§ **About this task**
Only the text belongs in the answer: every line of the records below, transcribed exactly.

§ **Provided data**
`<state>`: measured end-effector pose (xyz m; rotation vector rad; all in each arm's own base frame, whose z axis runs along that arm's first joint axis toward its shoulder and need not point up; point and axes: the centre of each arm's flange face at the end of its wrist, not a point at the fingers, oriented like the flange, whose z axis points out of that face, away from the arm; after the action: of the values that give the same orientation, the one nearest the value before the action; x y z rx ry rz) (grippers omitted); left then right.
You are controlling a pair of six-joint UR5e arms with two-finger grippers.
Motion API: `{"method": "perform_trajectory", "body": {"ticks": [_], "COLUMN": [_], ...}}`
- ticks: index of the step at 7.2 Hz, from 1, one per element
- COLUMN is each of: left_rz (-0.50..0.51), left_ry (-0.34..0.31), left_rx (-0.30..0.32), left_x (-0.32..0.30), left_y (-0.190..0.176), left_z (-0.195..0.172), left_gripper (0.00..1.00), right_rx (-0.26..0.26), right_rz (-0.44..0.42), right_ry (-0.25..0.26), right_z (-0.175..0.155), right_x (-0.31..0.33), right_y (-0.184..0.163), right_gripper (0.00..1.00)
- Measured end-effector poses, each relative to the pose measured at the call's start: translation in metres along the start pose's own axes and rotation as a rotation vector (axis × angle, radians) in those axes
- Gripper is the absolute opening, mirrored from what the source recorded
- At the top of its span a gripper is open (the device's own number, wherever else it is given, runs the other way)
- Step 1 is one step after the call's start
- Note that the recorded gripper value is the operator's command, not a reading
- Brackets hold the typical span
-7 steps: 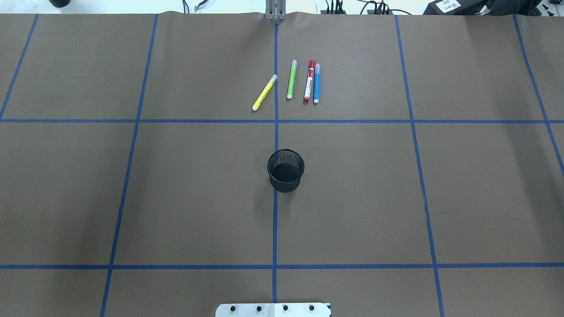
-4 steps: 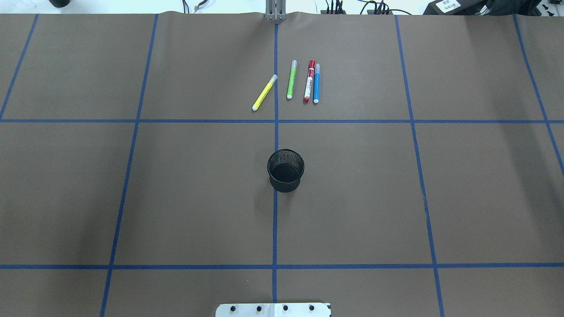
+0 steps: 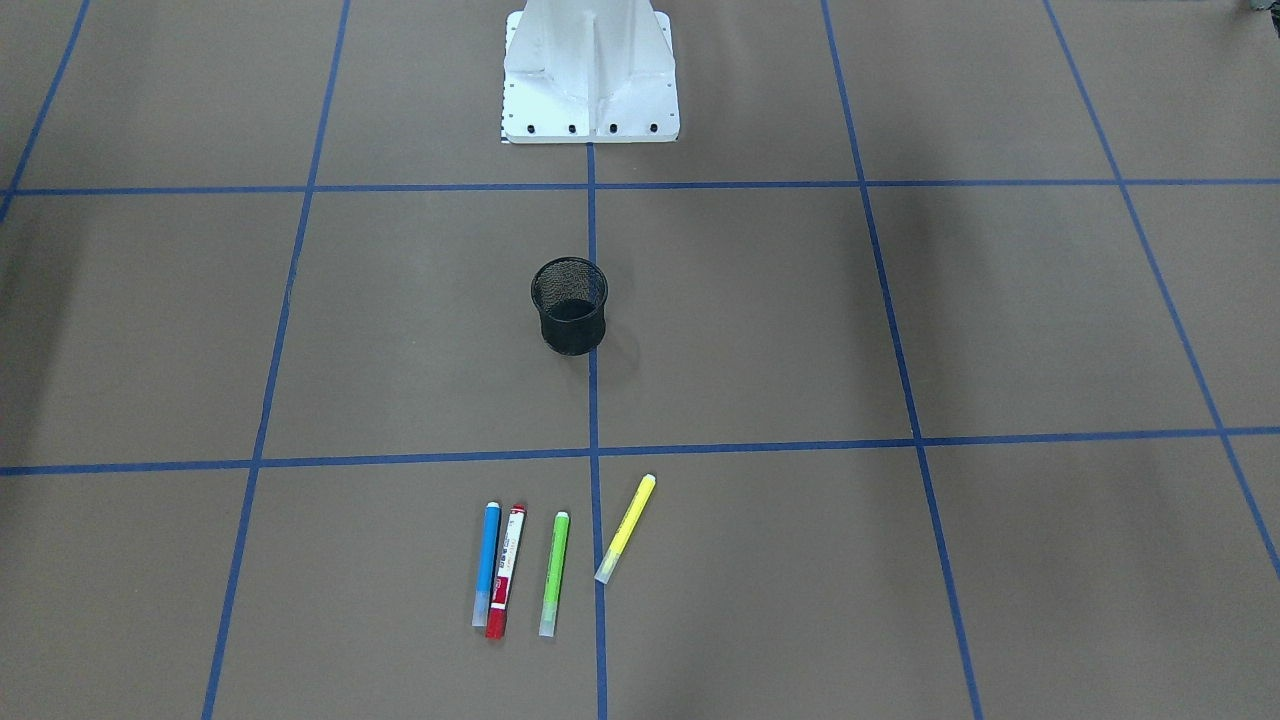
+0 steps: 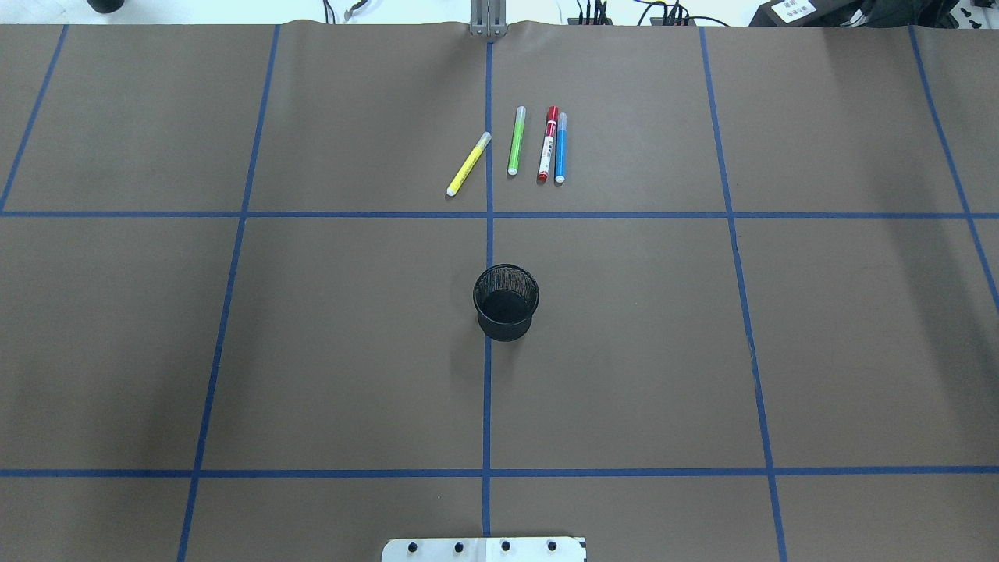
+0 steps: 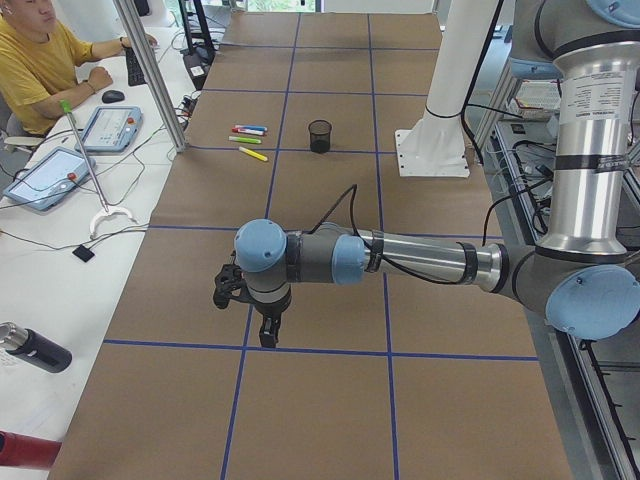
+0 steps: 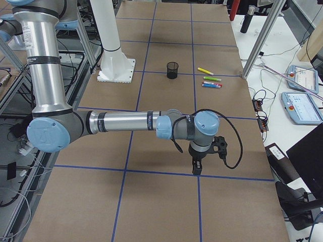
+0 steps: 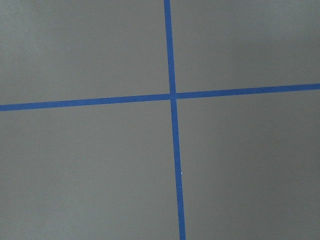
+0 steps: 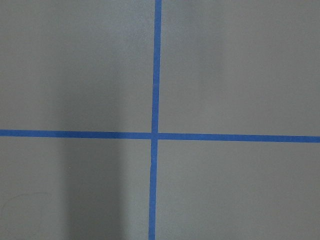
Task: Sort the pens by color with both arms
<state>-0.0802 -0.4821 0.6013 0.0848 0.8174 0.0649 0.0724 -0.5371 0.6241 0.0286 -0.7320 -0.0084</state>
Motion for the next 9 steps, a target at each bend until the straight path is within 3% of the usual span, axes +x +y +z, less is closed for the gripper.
{"method": "perform_trajectory", "body": {"ticks": [9], "left_rz": [0.007], "left_ry": [-0.002], "left_rx": [0.006], "left_x": [0.0038], "left_y": [0.0002], "left_z": [-0.0033], "left_gripper": [1.0], "right_rx": [0.005], "right_rz": [-0.009], "right_ry": [-0.001], "right_z": [-0.0023], "right_x": [-0.0021], "right_y": [-0.0019], "right_gripper": [1.0]}}
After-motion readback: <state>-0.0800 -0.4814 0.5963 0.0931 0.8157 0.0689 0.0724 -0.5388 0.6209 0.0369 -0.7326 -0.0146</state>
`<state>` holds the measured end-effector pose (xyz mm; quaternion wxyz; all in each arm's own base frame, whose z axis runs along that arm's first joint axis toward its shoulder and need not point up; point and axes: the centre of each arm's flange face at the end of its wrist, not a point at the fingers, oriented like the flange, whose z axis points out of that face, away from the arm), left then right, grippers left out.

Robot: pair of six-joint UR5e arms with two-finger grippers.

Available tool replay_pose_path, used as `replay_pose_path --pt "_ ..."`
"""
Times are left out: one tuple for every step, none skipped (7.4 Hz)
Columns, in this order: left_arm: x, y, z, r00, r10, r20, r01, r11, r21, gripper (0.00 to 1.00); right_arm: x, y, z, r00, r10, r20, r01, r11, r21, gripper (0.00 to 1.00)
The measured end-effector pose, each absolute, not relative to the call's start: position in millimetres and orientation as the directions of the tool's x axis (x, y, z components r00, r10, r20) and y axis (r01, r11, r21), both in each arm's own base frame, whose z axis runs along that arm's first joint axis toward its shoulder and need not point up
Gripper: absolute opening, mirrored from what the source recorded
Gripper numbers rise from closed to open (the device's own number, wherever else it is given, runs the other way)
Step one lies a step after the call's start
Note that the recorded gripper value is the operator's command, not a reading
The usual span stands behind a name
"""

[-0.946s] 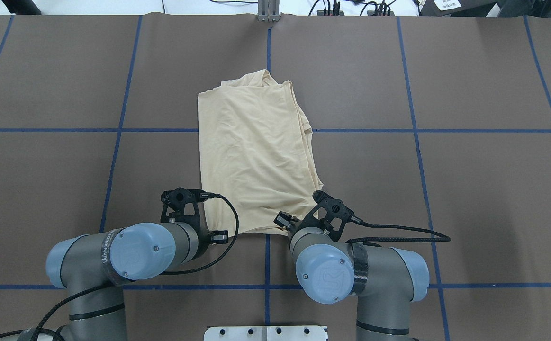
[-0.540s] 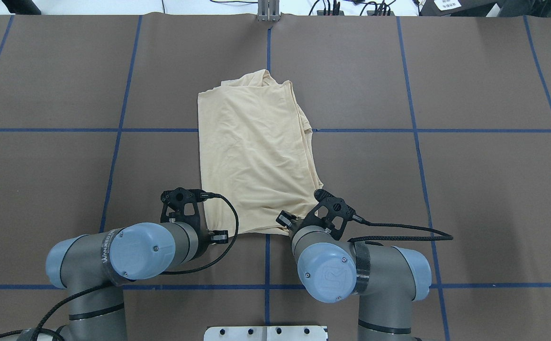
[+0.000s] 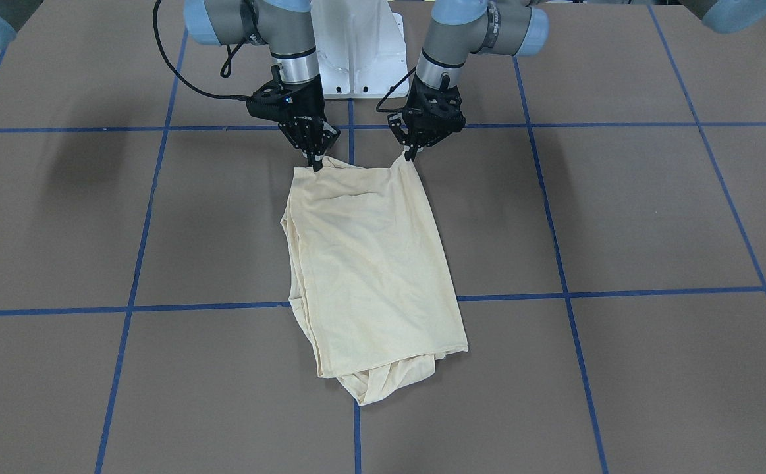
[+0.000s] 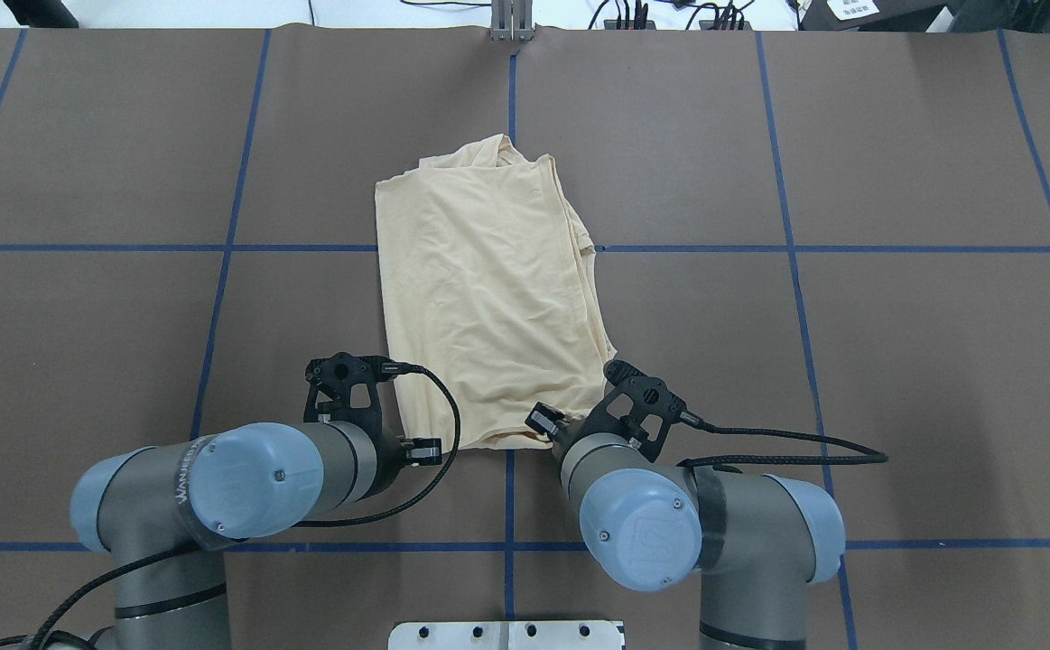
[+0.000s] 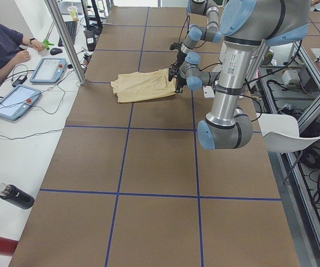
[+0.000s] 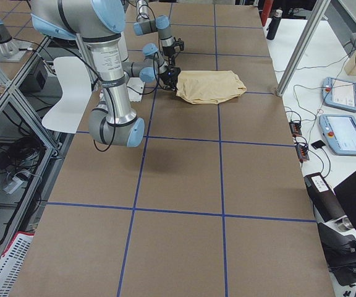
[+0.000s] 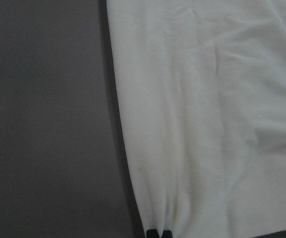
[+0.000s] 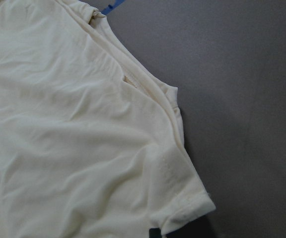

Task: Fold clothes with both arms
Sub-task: 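Draw both grippers back toward the robot from the folded shirt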

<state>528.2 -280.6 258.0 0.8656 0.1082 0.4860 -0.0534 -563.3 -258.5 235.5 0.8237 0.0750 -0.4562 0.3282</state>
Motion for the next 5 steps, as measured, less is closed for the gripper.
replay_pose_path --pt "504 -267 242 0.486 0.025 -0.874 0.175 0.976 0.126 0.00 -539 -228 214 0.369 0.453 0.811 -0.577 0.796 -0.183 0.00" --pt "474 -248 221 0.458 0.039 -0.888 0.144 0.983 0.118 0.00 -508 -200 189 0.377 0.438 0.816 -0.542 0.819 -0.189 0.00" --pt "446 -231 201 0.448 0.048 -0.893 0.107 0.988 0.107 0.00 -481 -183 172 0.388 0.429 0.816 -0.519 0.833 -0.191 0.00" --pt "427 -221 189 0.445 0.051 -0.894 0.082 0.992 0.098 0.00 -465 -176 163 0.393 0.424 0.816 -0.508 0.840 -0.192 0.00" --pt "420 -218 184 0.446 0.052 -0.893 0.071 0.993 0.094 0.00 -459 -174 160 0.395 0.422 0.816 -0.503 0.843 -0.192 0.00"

§ **Problem solution**
`<state>`: measured end-effector pose (xyz m; rotation vector rad; all in each arm's own base frame, whose z axis runs along that arm's first joint axis toward its shoulder and need not point up; point and axes: the centre of each arm's flange face at the end of its wrist, not a point at the fingers, oriented like the flange, whose z axis points out of that face, away from the arm; after the action: of the values that give the same orientation, the one nearest the value before the action; x y z rx ry rz) (grippers omitted); left then right.
You are controlling a pair of six-joint UR5e arms with two-finger grippers.
Motion API: `{"method": "perform_trajectory", "body": {"ticks": [_], "COLUMN": [_], ...}}`
- ticks: index of the step at 7.2 Hz, from 1, one per element
- COLUMN is each of: left_rz (-0.50..0.51), left_ry (-0.34..0.31), left_rx (-0.30..0.32), left_x (-0.32..0.30), left_y (-0.190..0.176), left_z (-0.195..0.172), left_gripper (0.00..1.00), right_rx (-0.26..0.26), right_rz (-0.44..0.42), right_ry (-0.25..0.26), right_z (-0.175..0.155), right_x (-0.31..0.33), right_y (-0.184..0.163), right_gripper (0.00..1.00)
- Measured end-effector poses, each relative to the pose measured at the call's start: translation in metres along the start pose's own axes and rotation as a rotation vector (axis × angle, radians) in those axes
- Gripper is the absolute opening, mirrored from what the source recorded
- At the top of its span a gripper is open (the device's own number, wherever else it is given, runs the other way)
- Step 1 is one step after the call's start
- Note that the recorded gripper value is the operator's command, not a reading
- Brackets hold the typical span
-7 steps: 
-4 steps: 
+0 steps: 
+0 steps: 
+0 steps: 
+0 steps: 
+0 steps: 
+0 steps: 
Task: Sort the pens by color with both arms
<state>-0.0802 -0.4821 0.6013 0.0848 0.8174 0.0649 0.0724 -0.5371 0.6241 0.0286 -0.7320 -0.0084</state>
Motion for the next 9 steps, a target at each bend until the straight path is within 3% of the usual span, axes +x +y +z, less is closed for the gripper.
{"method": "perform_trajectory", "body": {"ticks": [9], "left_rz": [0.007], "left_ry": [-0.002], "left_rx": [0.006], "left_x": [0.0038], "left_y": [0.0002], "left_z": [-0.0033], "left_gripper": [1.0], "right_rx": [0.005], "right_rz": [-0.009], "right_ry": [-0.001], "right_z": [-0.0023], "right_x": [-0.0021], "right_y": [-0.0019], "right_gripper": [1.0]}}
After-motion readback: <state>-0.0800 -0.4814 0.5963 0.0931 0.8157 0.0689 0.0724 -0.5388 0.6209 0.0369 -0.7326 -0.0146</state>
`<state>` holds the measured end-effector pose (xyz mm; quaternion wxyz; all in each arm's own base frame, whose z axis runs along that arm's first joint axis toward its shoulder and need not point up; point and axes: the centre of each arm's flange face at the end of its wrist, not a point at the fingers, oriented like the flange, whose z axis points out of that face, away from the arm), left then right, grippers left out.

Robot: pair of six-joint UR5e arms with two-finger grippers.

Available tool replay_pose_path, used as `replay_pose_path --pt "_ ..."`
"""
Times are left out: one tuple for every step, none skipped (7.4 Hz)
Columns, in this order: left_arm: x, y, z, r00, r10, r20, r01, r11, r21, gripper (0.00 to 1.00); right_arm: x, y, z, r00, r10, r20, r01, r11, r21, gripper (0.00 to 1.00)
The measured end-effector pose, each absolute, not relative to the call's start: position in millimetres and orientation as the directions of the tool's x axis (x, y, z components r00, r10, r20) and y axis (r01, r11, r21), both in each arm's own base frame, whose z axis runs along that arm's first joint axis toward its shoulder and need not point up
Gripper: absolute opening, mirrored from what the source recorded
Gripper numbers rise from closed to open (the device's own number, wherever else it is given, runs the other way)
Step one lies a step after the call's start
Note that the recorded gripper value is the operator's command, not a reading
The usual span stands behind a name
"""

[-0.946s] 
[-0.540s] 
[+0.000s] 
[+0.000s] 
[+0.000s] 
[+0.000s] 
[+0.000s] 
[+0.000s] 

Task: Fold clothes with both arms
Sub-task: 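Draw both grippers back toward the robot from the folded shirt
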
<state>528.2 -280.6 258.0 0.8656 0.1082 0.4860 -0.0534 -563.3 -258.5 235.5 0.8237 0.0750 -0.4562 0.3282</state>
Motion for the next 5 steps, as measured, less is closed for the gripper.
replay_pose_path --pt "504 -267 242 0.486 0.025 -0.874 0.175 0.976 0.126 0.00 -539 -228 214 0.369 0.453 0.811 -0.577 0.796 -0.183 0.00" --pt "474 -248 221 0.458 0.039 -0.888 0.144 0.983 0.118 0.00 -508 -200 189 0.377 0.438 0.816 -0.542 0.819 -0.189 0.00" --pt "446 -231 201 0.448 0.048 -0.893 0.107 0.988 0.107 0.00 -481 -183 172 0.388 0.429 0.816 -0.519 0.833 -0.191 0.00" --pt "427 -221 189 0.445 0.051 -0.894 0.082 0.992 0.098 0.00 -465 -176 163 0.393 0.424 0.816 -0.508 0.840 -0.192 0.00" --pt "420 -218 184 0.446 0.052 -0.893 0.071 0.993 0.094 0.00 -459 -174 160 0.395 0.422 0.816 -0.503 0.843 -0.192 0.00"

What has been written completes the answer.